Task to complete:
Copy exactly the lines starting at the one that contains "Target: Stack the" and running through the end of the material below. Exclude any pictures.
● ● ● ● ●
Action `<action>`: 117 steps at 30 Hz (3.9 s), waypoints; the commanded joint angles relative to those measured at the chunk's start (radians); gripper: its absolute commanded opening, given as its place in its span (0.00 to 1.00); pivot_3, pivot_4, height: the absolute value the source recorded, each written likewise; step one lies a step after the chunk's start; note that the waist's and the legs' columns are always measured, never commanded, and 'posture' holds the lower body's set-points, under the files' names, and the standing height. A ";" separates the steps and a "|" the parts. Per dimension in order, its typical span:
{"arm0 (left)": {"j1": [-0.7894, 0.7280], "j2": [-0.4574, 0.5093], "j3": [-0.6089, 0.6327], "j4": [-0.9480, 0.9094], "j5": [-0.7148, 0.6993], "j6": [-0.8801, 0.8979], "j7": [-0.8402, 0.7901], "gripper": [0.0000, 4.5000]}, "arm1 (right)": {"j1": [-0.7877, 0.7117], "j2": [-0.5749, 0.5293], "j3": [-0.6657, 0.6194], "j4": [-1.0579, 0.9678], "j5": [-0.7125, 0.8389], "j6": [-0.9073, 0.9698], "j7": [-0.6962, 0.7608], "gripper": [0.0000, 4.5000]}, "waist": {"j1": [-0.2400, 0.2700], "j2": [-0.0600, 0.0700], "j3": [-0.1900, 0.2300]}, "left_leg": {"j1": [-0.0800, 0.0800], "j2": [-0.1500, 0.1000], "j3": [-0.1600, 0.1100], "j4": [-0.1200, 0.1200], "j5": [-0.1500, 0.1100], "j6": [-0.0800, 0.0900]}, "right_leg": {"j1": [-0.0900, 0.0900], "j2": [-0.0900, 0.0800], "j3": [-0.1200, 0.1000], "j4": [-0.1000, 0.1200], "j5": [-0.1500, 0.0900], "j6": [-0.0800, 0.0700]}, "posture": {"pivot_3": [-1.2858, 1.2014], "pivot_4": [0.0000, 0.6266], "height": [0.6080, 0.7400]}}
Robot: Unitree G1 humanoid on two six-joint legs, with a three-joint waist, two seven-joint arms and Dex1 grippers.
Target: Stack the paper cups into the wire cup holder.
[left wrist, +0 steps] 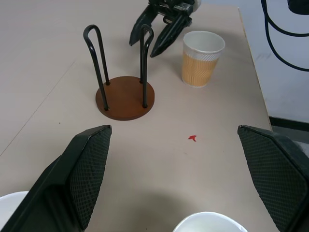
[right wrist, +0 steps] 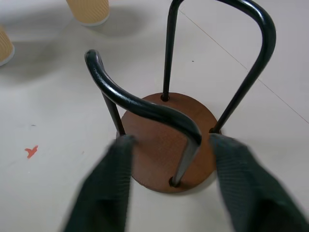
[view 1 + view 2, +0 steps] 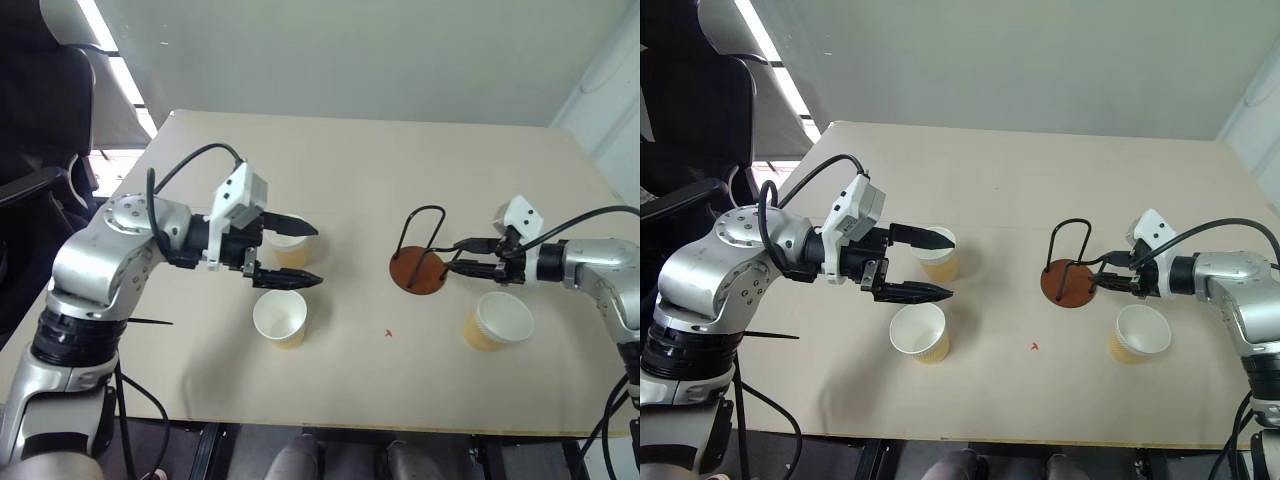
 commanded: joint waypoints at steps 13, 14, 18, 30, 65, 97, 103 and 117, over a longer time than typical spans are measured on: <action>0.028 0.062 -0.003 -0.065 -0.023 0.016 -0.064 1.00 | 0.012 -0.016 -0.060 -0.205 0.069 0.087 0.003 0.01 | -0.002 0.000 0.000 | -0.002 0.000 0.000 -0.001 0.000 0.000 | -0.002 0.000 0.000 0.000 0.000 0.000 | 0.52 0.24 1.00; 0.031 0.070 -0.007 -0.072 -0.022 0.014 -0.072 1.00 | 0.019 -0.022 -0.066 -0.237 0.080 0.100 0.003 0.01 | -0.002 0.000 0.000 | -0.002 0.000 0.000 -0.001 0.000 0.000 | -0.002 0.000 0.000 0.000 0.000 0.000 | 0.52 0.24 1.00; 0.037 0.087 -0.011 -0.090 -0.030 0.018 -0.092 1.00 | 0.043 -0.039 -0.086 -0.352 0.130 0.153 -0.004 0.01 | -0.002 0.000 0.000 | -0.003 0.000 0.000 0.000 0.000 0.000 | -0.003 0.000 0.000 -0.002 0.000 0.000 | 0.52 0.24 1.00; 0.038 0.086 -0.022 -0.114 -0.045 0.034 -0.106 1.00 | 0.113 -0.071 -0.087 -0.513 0.200 0.217 -0.021 0.01 | -0.003 0.000 0.000 | -0.004 0.000 0.000 0.000 0.000 0.000 | -0.003 0.000 0.000 -0.002 0.000 0.000 | 0.52 0.24 1.00; 0.058 0.081 -0.017 -0.129 -0.054 0.044 -0.075 1.00 | 0.236 -0.142 -0.066 -0.562 0.198 0.175 0.006 0.93 | -0.004 -0.001 0.000 | -0.003 0.000 0.000 0.000 0.000 0.000 | -0.003 0.000 0.000 -0.002 0.000 0.000 | 0.52 0.24 1.00; 0.050 0.048 -0.044 -0.088 -0.035 -0.004 -0.083 1.00 | 0.598 -0.327 -0.442 -0.613 0.151 0.166 0.055 0.93 | -0.003 -0.001 -0.001 | -0.001 0.000 0.002 0.000 0.000 0.000 | -0.002 0.000 0.002 -0.002 0.000 0.000 | 0.52 0.24 1.00; 0.057 0.054 -0.038 -0.094 -0.034 -0.005 -0.079 1.00 | 0.628 -0.352 -0.358 -0.572 0.051 0.066 0.066 0.93 | -0.004 -0.001 -0.001 | -0.001 0.000 0.002 0.000 0.000 0.000 | -0.002 0.000 0.003 -0.002 0.000 0.000 | 0.52 0.24 1.00; 0.067 0.067 -0.033 -0.097 -0.031 -0.008 -0.068 1.00 | 0.557 -0.332 -0.192 -0.478 -0.055 -0.036 0.062 0.50 | -0.006 -0.001 -0.001 | 0.000 0.000 0.003 0.001 0.000 0.000 | -0.002 0.000 0.003 0.000 0.000 0.000 | 0.52 0.24 1.00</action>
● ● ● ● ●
Answer section:
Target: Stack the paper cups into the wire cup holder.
[left wrist, +0 steps] 
[right wrist, +0 steps] 
[view 1 + view 2, +0 steps] 
 commanded: joint waypoints at steps 13, 14, 18, 30, 65, 97, 103 and 117, over a longer time than typical spans are measured on: <action>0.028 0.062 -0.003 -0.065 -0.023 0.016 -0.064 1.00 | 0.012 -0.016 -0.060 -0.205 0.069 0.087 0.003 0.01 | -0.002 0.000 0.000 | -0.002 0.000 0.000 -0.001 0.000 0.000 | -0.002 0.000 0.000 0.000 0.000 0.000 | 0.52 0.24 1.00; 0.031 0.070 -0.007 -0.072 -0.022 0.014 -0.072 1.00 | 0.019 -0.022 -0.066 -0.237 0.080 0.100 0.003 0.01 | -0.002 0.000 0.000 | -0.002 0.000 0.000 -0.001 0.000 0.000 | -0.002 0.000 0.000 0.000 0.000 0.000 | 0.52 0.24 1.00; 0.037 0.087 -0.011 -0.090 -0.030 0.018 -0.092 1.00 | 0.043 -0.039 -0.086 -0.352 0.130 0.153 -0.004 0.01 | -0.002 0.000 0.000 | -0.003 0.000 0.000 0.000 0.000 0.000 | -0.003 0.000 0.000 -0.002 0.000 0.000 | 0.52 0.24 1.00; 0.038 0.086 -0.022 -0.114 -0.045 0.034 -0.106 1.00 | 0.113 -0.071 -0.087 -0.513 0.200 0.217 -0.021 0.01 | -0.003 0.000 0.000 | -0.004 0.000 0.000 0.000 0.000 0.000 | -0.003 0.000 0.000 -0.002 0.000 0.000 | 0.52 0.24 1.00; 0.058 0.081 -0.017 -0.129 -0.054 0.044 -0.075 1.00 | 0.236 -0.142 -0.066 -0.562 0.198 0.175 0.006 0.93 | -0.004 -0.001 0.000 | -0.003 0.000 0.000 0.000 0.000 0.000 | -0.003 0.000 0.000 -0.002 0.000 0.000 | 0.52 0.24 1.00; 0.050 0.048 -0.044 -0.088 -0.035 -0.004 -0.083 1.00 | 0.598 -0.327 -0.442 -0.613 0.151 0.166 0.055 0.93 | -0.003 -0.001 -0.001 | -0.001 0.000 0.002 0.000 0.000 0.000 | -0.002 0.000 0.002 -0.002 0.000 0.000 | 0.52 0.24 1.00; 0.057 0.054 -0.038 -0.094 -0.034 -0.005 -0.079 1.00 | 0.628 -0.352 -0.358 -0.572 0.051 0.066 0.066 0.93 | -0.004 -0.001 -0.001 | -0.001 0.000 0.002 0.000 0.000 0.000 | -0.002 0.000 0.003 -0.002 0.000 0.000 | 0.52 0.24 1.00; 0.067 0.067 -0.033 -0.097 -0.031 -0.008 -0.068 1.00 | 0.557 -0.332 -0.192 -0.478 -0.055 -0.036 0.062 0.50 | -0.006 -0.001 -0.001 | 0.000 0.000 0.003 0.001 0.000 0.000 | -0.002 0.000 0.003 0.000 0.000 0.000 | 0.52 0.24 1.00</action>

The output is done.